Activity
Each line of the data must be copied exactly.

Collected material
==========

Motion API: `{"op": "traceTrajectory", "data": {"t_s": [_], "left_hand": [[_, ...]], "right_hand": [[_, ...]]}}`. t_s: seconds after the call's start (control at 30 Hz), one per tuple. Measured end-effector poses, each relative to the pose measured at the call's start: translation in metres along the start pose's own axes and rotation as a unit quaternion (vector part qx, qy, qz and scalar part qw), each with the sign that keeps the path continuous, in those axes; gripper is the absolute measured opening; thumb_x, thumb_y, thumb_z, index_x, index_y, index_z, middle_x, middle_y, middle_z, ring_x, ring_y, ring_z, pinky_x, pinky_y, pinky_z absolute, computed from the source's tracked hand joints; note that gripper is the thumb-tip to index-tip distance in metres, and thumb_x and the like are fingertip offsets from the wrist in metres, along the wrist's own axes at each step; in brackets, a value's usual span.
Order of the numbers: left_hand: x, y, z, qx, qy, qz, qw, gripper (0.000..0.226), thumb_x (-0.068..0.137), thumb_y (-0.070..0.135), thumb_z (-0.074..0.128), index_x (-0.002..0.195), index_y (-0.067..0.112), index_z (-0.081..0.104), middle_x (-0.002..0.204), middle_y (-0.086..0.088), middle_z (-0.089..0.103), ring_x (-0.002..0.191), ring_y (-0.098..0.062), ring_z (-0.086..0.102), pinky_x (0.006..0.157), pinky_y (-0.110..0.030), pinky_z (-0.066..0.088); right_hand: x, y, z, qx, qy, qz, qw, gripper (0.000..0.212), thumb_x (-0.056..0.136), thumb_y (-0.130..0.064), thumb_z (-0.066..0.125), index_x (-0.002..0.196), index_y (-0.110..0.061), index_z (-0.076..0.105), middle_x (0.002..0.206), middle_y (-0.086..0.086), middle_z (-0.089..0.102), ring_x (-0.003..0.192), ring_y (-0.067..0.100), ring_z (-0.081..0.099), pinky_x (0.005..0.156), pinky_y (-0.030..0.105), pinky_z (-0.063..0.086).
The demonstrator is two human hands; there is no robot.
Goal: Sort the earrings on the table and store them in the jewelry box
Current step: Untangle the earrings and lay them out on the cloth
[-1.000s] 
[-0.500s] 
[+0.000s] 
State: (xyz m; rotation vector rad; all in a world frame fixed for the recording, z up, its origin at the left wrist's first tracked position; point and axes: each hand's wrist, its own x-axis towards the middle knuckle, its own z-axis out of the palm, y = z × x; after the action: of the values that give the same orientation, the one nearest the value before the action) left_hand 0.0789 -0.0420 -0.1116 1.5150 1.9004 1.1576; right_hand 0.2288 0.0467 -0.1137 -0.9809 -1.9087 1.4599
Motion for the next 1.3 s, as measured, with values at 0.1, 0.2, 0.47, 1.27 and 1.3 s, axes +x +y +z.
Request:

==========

Task output
Motion API: `{"op": "traceTrajectory", "data": {"t_s": [_], "left_hand": [[_, ...]], "right_hand": [[_, ...]]}}`. t_s: seconds after the call's start (control at 30 Hz), one per tuple. Measured end-effector poses, each relative to the pose measured at the call's start: translation in metres along the start pose's own axes and rotation as a unit quaternion (vector part qx, qy, qz and scalar part qw), each with the sign that keeps the path continuous, in those axes; gripper is the absolute measured opening; thumb_x, thumb_y, thumb_z, index_x, index_y, index_z, middle_x, middle_y, middle_z, ring_x, ring_y, ring_z, pinky_x, pinky_y, pinky_z absolute, computed from the source's tracked hand joints; note that gripper is the thumb-tip to index-tip distance in metres, and thumb_x and the like are fingertip offsets from the wrist in metres, along the wrist's own axes at each step; in brackets, a value's usual span.
Order of the numbers: left_hand: x, y, z, qx, qy, qz, qw, gripper (0.000..0.226), thumb_x (-0.068..0.137), thumb_y (-0.070..0.135), thumb_z (-0.074..0.128), index_x (-0.002..0.195), index_y (-0.067..0.112), index_z (-0.081..0.104), middle_x (-0.002..0.204), middle_y (-0.086..0.088), middle_z (-0.089..0.103), ring_x (-0.002..0.191), ring_y (-0.098..0.062), ring_z (-0.086..0.102), pinky_x (0.006..0.157), pinky_y (-0.110..0.030), pinky_z (-0.066..0.088); right_hand: x, y, z, qx, qy, qz, qw, gripper (0.000..0.212), thumb_x (-0.056..0.136), thumb_y (-0.130..0.064), thumb_z (-0.066..0.125), index_x (-0.002..0.196), index_y (-0.110..0.061), index_z (-0.076..0.105), middle_x (0.002..0.206), middle_y (-0.086..0.086), middle_z (-0.089..0.102), ring_x (-0.003..0.192), ring_y (-0.067..0.100), ring_z (-0.081..0.099), pinky_x (0.005..0.156), pinky_y (-0.030..0.105), pinky_z (-0.063..0.086).
The demonstrator is two human hands; there is no robot.
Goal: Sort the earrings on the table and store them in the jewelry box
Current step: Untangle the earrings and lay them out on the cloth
[-1.000s] 
[-0.500s] 
[+0.000s] 
State: (xyz m; rotation vector rad; all in a world frame fixed for the recording, z up, its origin at the left wrist's first tracked position; point and axes: each hand's wrist, its own x-axis towards the middle knuckle, its own z-axis out of the palm, y = z × x; after the action: of the values that give the same orientation, the one nearest the value before the action) left_hand 0.0789 -0.0420 -0.1116 1.5150 1.9004 1.1576; right_hand 0.2288 0.0467 -0.1137 -0.9809 -1.9087 1.4599
Motion for the next 1.3 s, as measured, with values at 0.1, 0.2, 0.47, 1.27 and 1.3 s, axes +x +y +z.
Request:

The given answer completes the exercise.